Rules can also be kept in a separate YAML or JSON file and shared across multiple book configs:

```json
{
    "site_rules_file": "./my-sites.yml"
}
```

`my-sites.yml`:

```yaml
- pattern: "//example.com"
  content: article.post-body
  title: h1.article-title
  cleanup:
    - div.ads
    - nav.sidebar
```

Inline `site_rules` and `site_rules_file` are merged; inline rules are checked first. Relative paths in `site_rules_file` are resolved from the directory containing the config file.
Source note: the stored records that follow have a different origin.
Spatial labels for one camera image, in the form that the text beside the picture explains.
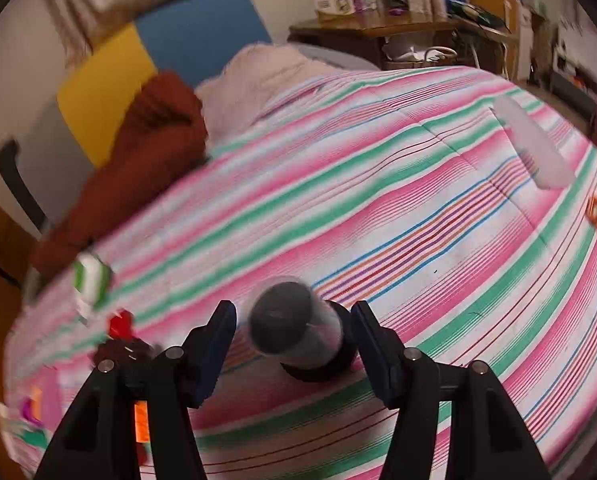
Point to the pale pink pillow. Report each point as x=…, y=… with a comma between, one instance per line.
x=263, y=80

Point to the brown quilt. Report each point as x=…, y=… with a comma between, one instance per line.
x=143, y=160

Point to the green white plug-in device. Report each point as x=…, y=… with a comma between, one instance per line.
x=93, y=277

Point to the clear plastic piece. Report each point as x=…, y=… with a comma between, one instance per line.
x=533, y=140

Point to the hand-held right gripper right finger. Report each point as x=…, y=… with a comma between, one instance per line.
x=376, y=355

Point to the wooden side desk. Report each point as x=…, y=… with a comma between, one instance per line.
x=378, y=27

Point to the pink and white tray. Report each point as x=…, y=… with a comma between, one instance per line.
x=6, y=425

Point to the bright orange toy block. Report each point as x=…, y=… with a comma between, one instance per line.
x=141, y=420

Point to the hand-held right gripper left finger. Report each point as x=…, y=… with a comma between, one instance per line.
x=218, y=355

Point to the wicker basket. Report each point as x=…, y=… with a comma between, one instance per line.
x=418, y=59

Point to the grey yellow blue headboard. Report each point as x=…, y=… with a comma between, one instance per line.
x=108, y=85

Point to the red toy block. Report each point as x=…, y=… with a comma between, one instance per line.
x=120, y=325

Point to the clear jar with black lid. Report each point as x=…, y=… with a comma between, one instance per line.
x=293, y=325

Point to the light orange toy block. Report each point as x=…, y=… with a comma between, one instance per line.
x=36, y=400

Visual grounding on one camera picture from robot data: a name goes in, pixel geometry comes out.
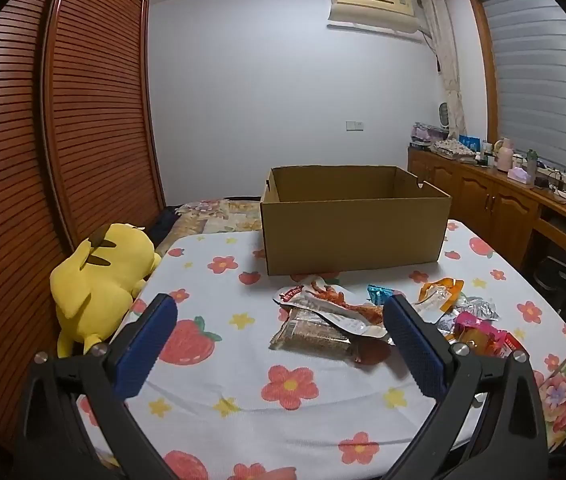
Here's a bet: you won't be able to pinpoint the small teal snack packet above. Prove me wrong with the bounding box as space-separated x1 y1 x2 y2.
367 284 405 308

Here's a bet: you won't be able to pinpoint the orange snack packet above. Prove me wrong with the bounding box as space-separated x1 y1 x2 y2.
413 277 465 323

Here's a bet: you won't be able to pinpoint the grey window blind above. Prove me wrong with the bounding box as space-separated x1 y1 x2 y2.
478 0 566 186

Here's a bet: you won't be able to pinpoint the floral quilt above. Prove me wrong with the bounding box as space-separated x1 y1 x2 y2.
155 199 566 453

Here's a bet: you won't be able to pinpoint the wall air conditioner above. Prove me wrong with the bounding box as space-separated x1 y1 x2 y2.
327 0 425 41

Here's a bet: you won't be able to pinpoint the lilac storage bag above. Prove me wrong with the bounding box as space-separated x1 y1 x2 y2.
411 122 449 143

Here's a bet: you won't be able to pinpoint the dark blue bedsheet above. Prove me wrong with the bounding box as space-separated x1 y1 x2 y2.
152 205 180 242

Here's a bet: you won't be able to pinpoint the silver snack packet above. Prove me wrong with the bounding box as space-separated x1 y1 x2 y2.
436 296 500 333

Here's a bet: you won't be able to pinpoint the clear grain snack packet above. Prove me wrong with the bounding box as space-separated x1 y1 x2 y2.
269 307 394 367

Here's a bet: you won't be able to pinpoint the wooden cabinet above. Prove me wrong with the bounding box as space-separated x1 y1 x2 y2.
407 145 566 281

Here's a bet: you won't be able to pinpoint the pink snack packet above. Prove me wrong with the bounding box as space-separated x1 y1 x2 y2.
453 311 501 356

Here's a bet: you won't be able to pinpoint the strawberry flower print cloth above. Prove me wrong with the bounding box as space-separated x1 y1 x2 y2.
75 219 566 480

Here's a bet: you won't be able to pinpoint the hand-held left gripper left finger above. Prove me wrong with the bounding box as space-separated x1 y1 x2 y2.
13 292 184 480

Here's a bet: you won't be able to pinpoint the folded patterned cloth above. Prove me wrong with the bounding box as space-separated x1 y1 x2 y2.
432 139 479 158

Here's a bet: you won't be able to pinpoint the brown cardboard box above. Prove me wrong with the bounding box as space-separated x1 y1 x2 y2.
260 164 453 277

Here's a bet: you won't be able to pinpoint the pink thermos jug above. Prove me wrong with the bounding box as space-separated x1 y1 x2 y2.
493 137 514 173

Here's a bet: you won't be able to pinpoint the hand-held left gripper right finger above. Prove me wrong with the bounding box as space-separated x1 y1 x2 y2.
382 294 551 480

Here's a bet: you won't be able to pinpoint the yellow plush toy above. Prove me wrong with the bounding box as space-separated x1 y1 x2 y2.
50 222 162 358

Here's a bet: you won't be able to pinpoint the cream patterned curtain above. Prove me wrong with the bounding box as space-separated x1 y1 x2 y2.
420 0 466 141

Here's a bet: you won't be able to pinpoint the small red snack packet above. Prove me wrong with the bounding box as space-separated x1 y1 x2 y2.
493 330 526 358

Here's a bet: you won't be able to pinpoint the pink tissue box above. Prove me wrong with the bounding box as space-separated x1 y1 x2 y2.
507 166 535 188

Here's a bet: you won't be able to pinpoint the red white snack packet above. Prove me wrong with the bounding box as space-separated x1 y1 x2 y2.
272 280 394 338

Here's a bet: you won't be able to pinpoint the wooden louvered wardrobe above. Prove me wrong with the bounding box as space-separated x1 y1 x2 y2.
0 0 166 461

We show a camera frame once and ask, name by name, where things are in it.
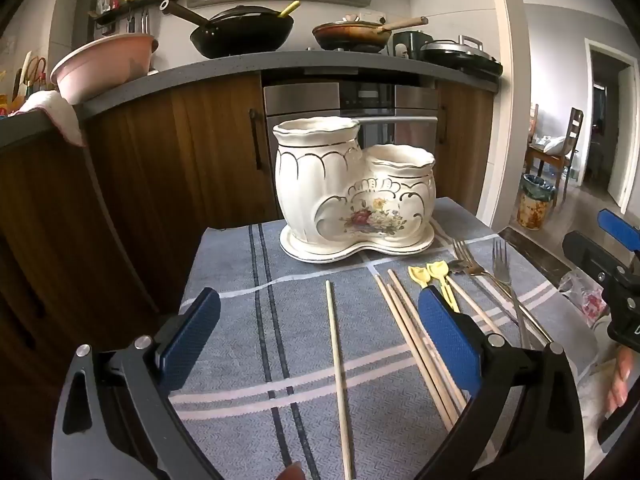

## Compile ebook for consuming purpose

### Prerequisites
Before generating ebook, we need to install asciidoctor tools. Follow install guideline on following websites:

* for generating html: https://asciidoctor.org
* for generating epub: https://asciidoctor.org/docs/asciidoctor-epub3/
* for generating pdf: https://asciidoctor.org/docs/asciidoctor-pdf/

### Generating ebooks
To help with generating ebook, `colusa` also create a `Makefile` in the root folder of the ebook. In the `Makefile`, there are three common targets that we can use to generate ebook in html, epub, pdf formats.

```bash
# to generate html
$ make html

# to generate epub
$ make epub

# to generate pdf
$ make pdf
```

Generated ebooks will be saved to `./output` folder.

```
user:output/ $ ls                                                            [10:55:55]
total 3056
drwxr-xr-x  10 320B images
-rw-r--r--   1 699K index.epub
-rw-r--r--   1 131K index.html
-rw-r--r--@  1 694K index.pdf
```

## List of Supported Websites

Currently `colusa` has built-in support for the following websites. Any other site can be handled using [dynamic site rules](#supporting-unsupported-websites).

* https://untools.co
* https://unintendedconsequenc.es
* https://blog.acolyer.org
* https://fs.blog
* https://increment.com
* https://slack.engineering
* https://medium.com
* https://www.cs.rutgers.edu/~pxk/
* https://www.preethikasireddy.com
* https://engineering.atspotify.com
* https://truyenfull.vn
* https://avikdas.com
* https://www.infoq.com

## Contribution

Contribution is welcome. You can open issues to request for supporting more websites, open PR to help with those issues, or anything else like documentation, code contribution.